Melissa Bailes specializes in British literature of the long eighteenth century (1660-1830), the history of science, Enlightenment philosophy, transatlantic and transnational studies, and women's writing. She has published on these topics in journals such as ELH, Eighteenth-Century Studies, Studies in Romanticism, Eighteenth-Century Fiction, The Eighteenth Century: Theory and Interpretation, Eighteenth-Century Life, and European Romantic Review.
Her first book, Questioning Nature: British Women's Scientific Writing and Literary Originality, 1750-1830 (University of Virginia Press), won the British Society for Literature and Science’s 2017 Book Prize, and was shortlisted for the 2017-19 First Book Prize by the British Association for Romantic Studies. She is currently completing her second book, tentatively titled, Romantic Botany: Time, Empire, and Ineffability in British Literature, 1750-1830, while also working on a related project, Nature’s Clockwork.

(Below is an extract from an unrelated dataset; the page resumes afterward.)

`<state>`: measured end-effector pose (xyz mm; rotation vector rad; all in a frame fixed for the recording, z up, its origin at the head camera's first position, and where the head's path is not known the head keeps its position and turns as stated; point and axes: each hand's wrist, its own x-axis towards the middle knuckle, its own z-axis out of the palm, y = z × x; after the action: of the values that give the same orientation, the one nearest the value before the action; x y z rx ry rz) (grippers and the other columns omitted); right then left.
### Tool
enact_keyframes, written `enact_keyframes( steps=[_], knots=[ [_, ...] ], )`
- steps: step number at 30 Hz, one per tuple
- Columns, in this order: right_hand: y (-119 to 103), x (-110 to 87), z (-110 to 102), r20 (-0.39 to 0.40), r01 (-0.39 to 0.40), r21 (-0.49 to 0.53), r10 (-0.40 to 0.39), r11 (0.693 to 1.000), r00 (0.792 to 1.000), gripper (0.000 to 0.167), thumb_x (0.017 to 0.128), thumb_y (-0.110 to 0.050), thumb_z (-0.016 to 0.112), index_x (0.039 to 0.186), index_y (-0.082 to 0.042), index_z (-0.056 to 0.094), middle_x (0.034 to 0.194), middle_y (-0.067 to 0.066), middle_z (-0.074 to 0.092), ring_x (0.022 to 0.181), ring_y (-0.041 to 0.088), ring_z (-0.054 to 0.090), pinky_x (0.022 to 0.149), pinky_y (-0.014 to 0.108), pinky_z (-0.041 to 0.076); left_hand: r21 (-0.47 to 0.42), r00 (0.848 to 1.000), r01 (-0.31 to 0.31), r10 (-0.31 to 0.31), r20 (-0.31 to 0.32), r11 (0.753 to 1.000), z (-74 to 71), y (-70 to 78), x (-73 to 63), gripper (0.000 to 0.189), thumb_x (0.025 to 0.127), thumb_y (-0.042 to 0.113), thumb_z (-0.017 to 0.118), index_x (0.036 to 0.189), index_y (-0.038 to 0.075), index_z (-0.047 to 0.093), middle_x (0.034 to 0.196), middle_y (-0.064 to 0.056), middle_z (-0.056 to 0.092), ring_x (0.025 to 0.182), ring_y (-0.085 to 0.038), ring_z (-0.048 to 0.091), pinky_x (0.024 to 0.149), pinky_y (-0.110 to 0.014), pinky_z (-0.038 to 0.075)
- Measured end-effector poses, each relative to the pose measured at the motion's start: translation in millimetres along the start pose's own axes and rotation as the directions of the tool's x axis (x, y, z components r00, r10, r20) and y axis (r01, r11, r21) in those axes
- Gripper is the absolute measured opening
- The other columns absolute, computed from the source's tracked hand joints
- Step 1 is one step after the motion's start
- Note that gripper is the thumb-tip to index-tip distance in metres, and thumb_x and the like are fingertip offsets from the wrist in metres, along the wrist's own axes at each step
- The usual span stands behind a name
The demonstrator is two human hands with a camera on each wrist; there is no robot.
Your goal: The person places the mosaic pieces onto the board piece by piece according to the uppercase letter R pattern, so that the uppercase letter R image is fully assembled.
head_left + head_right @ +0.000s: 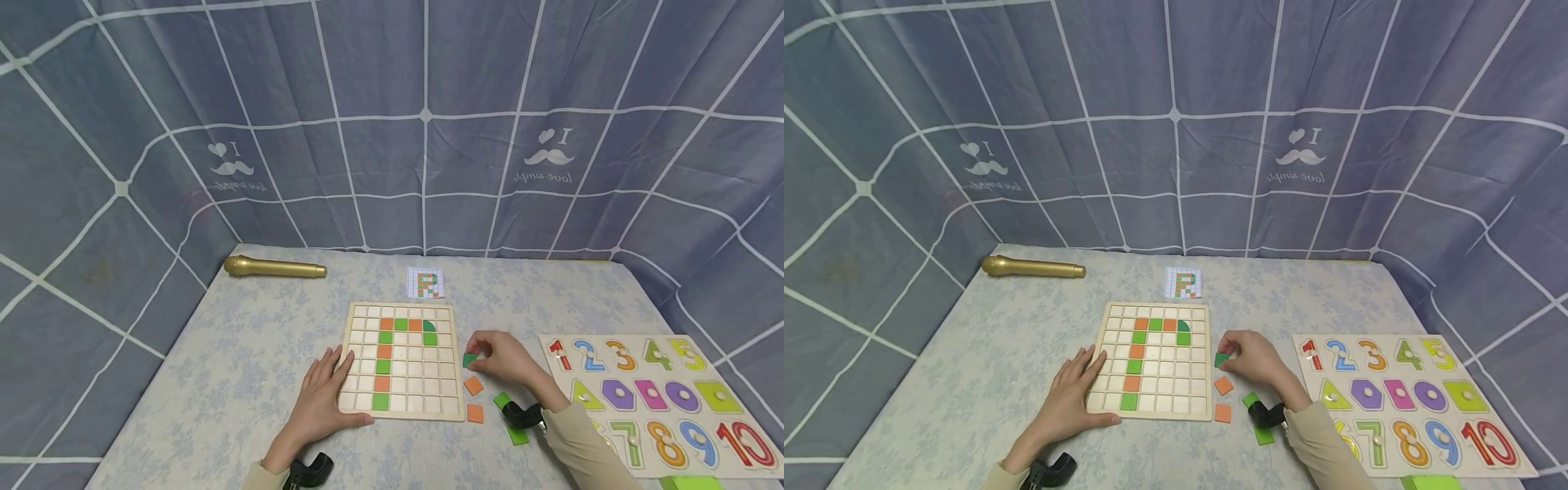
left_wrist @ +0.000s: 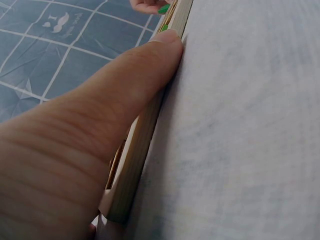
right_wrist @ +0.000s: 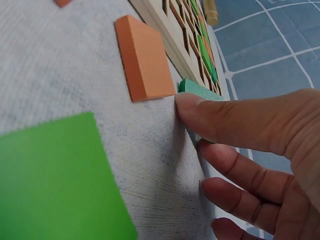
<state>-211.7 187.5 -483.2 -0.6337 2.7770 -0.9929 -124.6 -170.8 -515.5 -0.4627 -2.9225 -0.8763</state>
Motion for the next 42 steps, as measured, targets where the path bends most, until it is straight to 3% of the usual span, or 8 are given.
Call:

Bailes has been awarded long-term fellowships from the National Humanities Center, the American Association of University Women, and the Huntington Library in San Marino, CA, as well as short-term fellowships from organizations such as Yale's Lewis Walpole Library, the New Orleans Center for the Gulf South, the Linda Hall Library for Science, Engineering and Technology, and the Chawton House Library in the UK.